Keep only those lines of the records that include the string "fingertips".

[Records from a collection]
== Segment start ==

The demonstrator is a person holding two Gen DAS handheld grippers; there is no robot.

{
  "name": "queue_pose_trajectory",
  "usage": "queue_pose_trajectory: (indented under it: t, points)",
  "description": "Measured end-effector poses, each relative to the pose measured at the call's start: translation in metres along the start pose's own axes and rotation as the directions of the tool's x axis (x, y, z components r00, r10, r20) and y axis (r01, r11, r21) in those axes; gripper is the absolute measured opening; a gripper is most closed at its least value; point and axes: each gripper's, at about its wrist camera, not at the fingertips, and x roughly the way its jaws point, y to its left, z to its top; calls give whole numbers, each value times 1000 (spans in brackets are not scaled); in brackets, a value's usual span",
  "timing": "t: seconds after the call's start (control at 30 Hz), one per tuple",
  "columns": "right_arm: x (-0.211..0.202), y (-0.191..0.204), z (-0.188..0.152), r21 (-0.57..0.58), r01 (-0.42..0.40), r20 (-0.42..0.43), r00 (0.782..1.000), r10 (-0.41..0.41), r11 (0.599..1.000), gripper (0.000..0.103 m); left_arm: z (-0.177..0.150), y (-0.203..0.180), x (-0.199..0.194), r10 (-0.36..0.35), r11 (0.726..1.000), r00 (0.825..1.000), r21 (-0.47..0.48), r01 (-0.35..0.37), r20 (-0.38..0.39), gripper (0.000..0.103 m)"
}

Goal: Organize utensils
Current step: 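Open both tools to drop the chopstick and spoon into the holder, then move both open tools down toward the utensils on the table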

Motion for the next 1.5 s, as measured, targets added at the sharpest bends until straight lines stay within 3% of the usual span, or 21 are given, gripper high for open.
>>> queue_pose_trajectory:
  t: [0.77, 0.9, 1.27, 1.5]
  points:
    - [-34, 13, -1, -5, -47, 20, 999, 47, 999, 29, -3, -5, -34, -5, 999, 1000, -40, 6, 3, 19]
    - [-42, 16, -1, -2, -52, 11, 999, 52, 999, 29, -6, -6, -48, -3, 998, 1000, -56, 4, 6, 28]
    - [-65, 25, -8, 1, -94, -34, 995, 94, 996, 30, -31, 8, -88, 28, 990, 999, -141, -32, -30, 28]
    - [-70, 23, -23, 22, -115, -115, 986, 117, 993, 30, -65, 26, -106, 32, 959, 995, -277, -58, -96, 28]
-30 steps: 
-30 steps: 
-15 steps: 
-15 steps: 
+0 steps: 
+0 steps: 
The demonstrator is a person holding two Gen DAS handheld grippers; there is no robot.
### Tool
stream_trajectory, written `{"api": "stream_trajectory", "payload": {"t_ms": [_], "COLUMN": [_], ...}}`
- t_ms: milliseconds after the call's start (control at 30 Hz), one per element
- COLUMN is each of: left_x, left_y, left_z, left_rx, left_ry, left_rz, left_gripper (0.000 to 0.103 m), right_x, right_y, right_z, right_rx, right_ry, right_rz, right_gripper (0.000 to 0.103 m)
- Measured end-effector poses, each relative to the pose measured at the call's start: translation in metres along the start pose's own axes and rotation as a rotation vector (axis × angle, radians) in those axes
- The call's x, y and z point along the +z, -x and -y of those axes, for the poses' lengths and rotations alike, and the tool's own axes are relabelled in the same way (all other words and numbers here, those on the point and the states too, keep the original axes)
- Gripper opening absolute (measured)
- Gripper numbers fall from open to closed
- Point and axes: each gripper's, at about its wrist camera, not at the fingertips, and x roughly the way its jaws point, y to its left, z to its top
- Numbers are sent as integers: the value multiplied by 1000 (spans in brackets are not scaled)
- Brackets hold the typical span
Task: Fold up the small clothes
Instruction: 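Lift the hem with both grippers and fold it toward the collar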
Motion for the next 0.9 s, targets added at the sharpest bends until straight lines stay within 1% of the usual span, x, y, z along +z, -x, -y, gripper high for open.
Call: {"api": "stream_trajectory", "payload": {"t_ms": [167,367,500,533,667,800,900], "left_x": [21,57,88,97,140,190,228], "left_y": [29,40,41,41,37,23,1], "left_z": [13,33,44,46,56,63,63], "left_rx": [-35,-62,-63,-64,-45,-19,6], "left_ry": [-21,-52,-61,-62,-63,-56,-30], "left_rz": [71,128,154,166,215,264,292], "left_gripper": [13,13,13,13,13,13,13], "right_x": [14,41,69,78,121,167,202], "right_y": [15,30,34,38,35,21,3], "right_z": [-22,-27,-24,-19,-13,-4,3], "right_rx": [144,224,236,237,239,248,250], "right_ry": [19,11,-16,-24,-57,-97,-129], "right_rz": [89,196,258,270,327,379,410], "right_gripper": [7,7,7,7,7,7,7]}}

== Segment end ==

- Answer to this exercise -
  "description": "Measured end-effector poses, each relative to the pose measured at the call's start: translation in metres along the start pose's own axes and rotation as the directions of the tool's x axis (x, y, z components r00, r10, r20) and y axis (r01, r11, r21) in those axes; gripper is the absolute measured opening; a gripper is most closed at its least value; point and axes: each gripper's, at about its wrist camera, not at the fingertips, and x roughly the way its jaws point, y to its left, z to its top; calls give whole numbers, each value times 1000 (spans in brackets are not scaled); in brackets, a value's usual span",
- Point and axes: each gripper's, at about its wrist camera, not at the fingertips, and x roughly the way its jaws point, y to its left, z to its top

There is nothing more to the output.